Go through the listing below and list every line with "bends".
[Start of section]
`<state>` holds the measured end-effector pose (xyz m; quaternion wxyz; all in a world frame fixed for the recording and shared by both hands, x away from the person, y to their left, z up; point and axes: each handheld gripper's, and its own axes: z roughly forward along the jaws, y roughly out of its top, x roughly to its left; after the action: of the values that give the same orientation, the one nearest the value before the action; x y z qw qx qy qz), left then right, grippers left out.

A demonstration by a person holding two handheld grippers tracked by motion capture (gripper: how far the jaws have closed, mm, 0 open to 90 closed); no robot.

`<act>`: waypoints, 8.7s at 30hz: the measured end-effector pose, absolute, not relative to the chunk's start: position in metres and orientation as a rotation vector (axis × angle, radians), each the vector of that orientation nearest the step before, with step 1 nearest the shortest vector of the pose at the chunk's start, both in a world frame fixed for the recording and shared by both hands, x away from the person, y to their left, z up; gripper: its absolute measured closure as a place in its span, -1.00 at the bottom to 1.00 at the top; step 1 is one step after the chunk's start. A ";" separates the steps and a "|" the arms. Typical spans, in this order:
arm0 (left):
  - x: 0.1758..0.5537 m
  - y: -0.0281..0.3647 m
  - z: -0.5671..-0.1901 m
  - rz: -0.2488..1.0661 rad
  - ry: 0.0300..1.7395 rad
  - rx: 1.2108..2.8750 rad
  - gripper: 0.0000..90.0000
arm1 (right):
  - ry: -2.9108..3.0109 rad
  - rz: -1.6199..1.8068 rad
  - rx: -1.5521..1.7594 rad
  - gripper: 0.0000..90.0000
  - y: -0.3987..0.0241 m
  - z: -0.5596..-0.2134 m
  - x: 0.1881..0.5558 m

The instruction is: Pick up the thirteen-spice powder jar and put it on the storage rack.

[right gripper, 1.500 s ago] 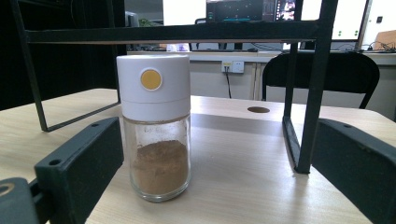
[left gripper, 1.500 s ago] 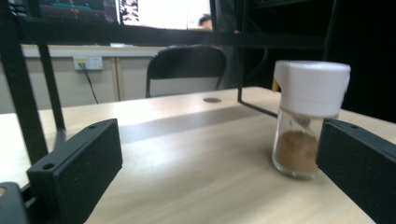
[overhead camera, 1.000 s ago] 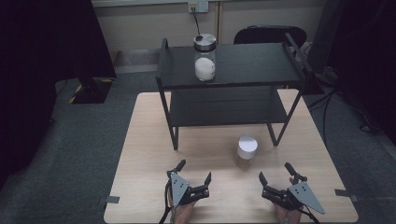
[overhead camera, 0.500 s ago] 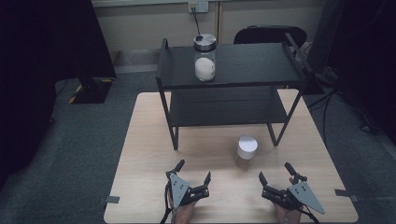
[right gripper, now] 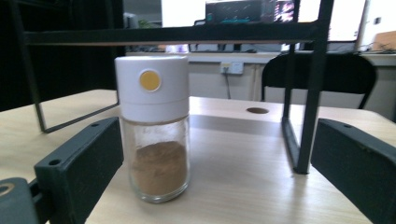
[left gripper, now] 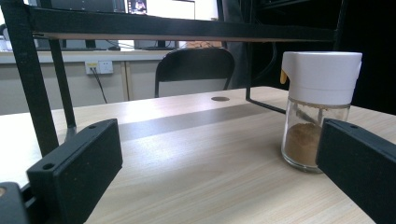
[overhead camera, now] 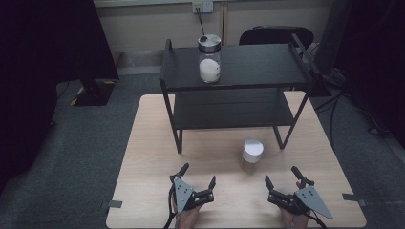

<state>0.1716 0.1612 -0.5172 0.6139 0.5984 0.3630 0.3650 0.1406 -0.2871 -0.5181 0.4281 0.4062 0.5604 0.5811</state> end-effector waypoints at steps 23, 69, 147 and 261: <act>0.171 0.160 -0.517 0.846 0.842 1.379 -0.99 | 1.419 1.523 0.940 -0.99 -0.286 -0.488 0.160; 0.171 0.160 -0.517 0.848 0.842 1.379 -0.99 | 1.503 1.490 0.973 -0.62 -0.238 -0.495 0.221; 0.171 0.160 -0.517 0.846 0.842 1.379 -0.99 | 1.582 1.535 0.895 -0.32 -0.266 -0.429 0.208; 0.170 0.159 -0.517 0.851 0.847 1.377 -0.99 | 1.513 1.616 0.841 -0.33 -0.261 -0.194 0.292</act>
<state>0.1705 0.1592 -0.5169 0.6111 0.5966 0.3671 0.3687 0.2921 -0.2608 -0.1937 0.3773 0.3289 0.5916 0.6320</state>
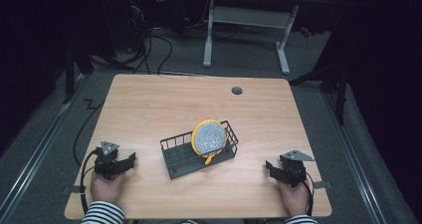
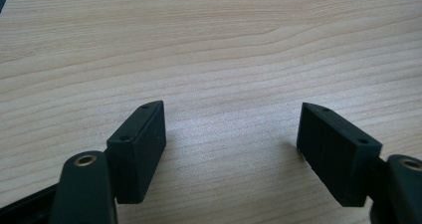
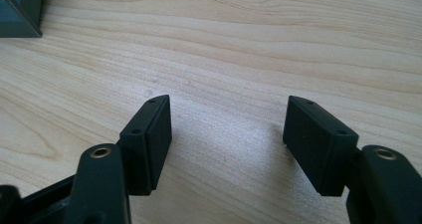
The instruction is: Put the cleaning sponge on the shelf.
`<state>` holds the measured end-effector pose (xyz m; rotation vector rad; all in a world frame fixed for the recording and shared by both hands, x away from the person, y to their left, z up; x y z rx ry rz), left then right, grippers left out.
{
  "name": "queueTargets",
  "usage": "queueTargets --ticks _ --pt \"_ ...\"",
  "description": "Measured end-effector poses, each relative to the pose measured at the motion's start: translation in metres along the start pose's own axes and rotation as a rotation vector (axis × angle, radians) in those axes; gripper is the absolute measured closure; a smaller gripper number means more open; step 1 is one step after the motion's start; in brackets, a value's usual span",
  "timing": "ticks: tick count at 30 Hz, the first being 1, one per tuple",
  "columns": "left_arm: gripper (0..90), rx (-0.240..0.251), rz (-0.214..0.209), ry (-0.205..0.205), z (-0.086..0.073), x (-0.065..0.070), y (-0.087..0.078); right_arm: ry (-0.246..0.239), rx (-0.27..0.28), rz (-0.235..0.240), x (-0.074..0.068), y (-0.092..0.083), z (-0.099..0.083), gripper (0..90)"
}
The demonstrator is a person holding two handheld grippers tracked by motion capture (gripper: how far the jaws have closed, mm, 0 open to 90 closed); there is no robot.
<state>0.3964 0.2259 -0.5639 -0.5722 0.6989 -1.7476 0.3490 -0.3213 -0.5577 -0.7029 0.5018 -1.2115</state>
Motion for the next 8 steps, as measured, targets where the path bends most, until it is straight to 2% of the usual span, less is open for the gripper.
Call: queueTargets --ticks 8 --pt "28.2 -0.001 0.004 0.003 0.0 0.0005 0.0001 0.0 0.0 0.0 0.0 0.0 0.0 36.0"
Point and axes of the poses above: each handheld gripper's, and its own axes: y roughly forward along the jaws, z roughly out of its top, x roughly to its right, the point moved 4 cm from there along y, roughly forward along the jaws, and after that the axes turned 3 degrees about -x, right-handed, at the moved point
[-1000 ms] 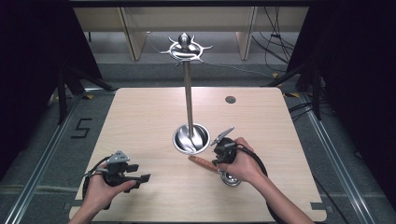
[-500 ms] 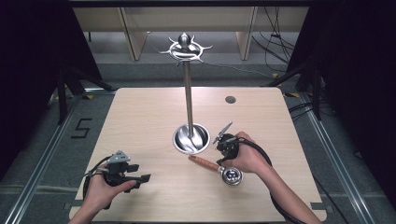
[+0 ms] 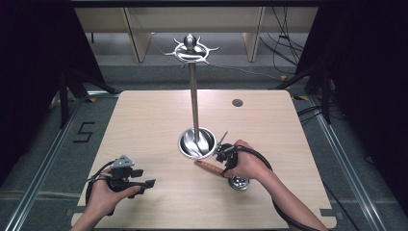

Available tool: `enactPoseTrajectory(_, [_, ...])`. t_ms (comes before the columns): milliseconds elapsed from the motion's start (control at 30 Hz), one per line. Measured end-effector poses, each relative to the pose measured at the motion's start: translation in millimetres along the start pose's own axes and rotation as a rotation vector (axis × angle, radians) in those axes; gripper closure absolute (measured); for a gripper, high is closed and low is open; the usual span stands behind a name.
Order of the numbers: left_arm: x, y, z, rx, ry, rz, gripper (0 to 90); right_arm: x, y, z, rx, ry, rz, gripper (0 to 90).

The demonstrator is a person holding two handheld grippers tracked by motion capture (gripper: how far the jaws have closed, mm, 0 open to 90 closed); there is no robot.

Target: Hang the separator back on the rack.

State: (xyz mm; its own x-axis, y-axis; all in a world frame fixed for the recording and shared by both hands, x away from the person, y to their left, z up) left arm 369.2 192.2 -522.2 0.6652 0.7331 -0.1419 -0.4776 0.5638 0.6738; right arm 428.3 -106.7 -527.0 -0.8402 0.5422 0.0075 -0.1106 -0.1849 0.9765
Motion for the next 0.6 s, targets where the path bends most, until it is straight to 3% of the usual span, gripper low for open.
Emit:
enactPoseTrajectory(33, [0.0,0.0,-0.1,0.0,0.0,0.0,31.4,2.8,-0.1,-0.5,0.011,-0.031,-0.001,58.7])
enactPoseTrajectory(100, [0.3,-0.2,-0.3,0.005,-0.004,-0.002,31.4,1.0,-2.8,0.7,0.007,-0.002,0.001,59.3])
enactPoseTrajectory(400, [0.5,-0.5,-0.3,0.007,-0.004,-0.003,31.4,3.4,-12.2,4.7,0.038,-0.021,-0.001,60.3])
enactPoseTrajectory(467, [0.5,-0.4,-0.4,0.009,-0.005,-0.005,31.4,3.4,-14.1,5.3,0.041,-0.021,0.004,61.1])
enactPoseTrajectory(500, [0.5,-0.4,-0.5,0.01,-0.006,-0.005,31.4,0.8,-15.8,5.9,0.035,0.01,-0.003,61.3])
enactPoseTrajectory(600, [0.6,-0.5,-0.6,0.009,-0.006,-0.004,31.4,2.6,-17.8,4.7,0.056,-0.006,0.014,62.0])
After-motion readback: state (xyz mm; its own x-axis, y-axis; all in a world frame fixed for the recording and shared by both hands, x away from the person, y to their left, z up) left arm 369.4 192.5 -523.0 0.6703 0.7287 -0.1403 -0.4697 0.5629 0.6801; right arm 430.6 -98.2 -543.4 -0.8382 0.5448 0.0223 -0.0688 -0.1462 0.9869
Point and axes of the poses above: each handheld gripper's, and its own axes: y roughly backward along the jaws, z roughly out of its top, x roughly to its left, the point moved 7 cm from there along -y, roughly forward along the jaws, and after that the axes turned 6 degrees about -y, right-handed, at the moved point
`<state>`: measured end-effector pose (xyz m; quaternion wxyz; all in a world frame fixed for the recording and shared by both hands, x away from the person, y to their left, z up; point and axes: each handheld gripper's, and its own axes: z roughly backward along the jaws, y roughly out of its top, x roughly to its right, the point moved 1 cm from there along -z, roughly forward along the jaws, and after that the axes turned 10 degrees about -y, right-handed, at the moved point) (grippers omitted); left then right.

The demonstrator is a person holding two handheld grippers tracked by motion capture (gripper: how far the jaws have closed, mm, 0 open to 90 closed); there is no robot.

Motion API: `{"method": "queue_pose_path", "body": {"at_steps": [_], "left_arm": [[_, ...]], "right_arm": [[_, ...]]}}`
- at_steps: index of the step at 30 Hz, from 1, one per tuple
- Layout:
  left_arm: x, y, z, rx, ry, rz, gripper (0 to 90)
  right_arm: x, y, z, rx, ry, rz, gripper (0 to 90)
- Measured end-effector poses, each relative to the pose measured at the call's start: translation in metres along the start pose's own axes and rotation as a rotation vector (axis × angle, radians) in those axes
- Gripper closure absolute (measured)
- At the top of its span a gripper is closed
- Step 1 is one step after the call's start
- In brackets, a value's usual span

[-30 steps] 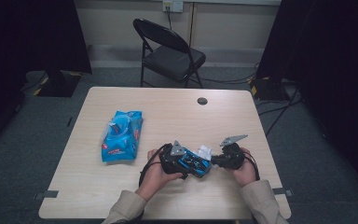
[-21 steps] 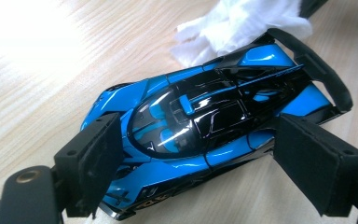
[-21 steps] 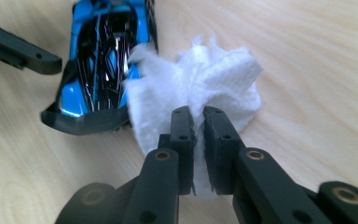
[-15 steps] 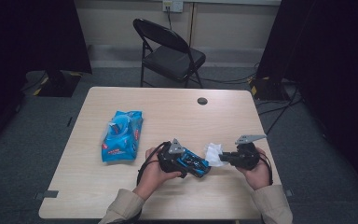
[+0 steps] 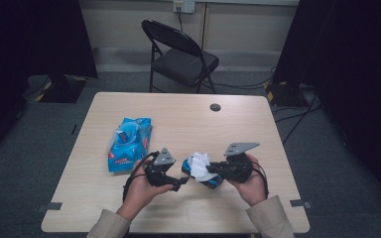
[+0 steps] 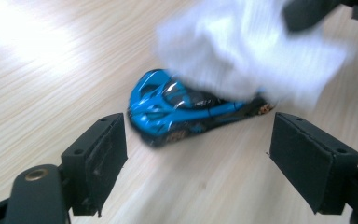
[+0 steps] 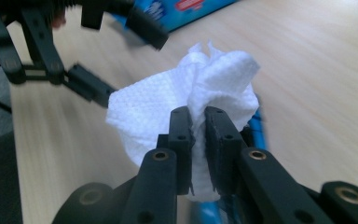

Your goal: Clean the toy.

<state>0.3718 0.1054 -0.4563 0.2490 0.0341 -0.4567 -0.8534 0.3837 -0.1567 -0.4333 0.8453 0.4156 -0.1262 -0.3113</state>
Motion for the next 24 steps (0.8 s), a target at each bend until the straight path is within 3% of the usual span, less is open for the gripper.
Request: {"method": "queue_pose_path", "body": {"at_steps": [2,5,10,15,22,24], "left_arm": [[-0.002,-0.006,0.011,0.017,0.007,0.01,18.8],[-0.005,-0.016,0.022,0.004,0.017,0.014,20.6],[-0.007,-0.028,0.022,-0.004,-0.007,0.035,26.9],[-0.003,-0.03,0.013,-0.024,-0.052,0.013,35.1],[0.0,-0.034,0.001,-0.05,-0.107,-0.01,49.0],[0.0,-0.036,-0.002,-0.056,-0.113,-0.015,50.6]], "right_arm": [[-0.012,0.001,-0.012,-0.009,0.023,0.021,81.2],[-0.026,-0.001,-0.027,-0.034,0.051,0.038,81.1],[-0.043,-0.01,-0.05,-0.075,0.073,0.065,80.7],[-0.048,-0.016,-0.059,-0.096,0.075,0.074,76.4],[-0.048,-0.015,-0.052,-0.055,0.052,0.069,51.4],[-0.044,-0.01,-0.045,-0.028,0.021,0.069,40.5]]}}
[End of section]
→ Response
Motion for the next 8 steps, as measured, targets where the path bends most, until it is straight to 2% of the usual span, less is open for the gripper.
Motion for the next 0.6 s, targets where the path bends most, until it is straight to 3% of the usual span, gripper low for open.

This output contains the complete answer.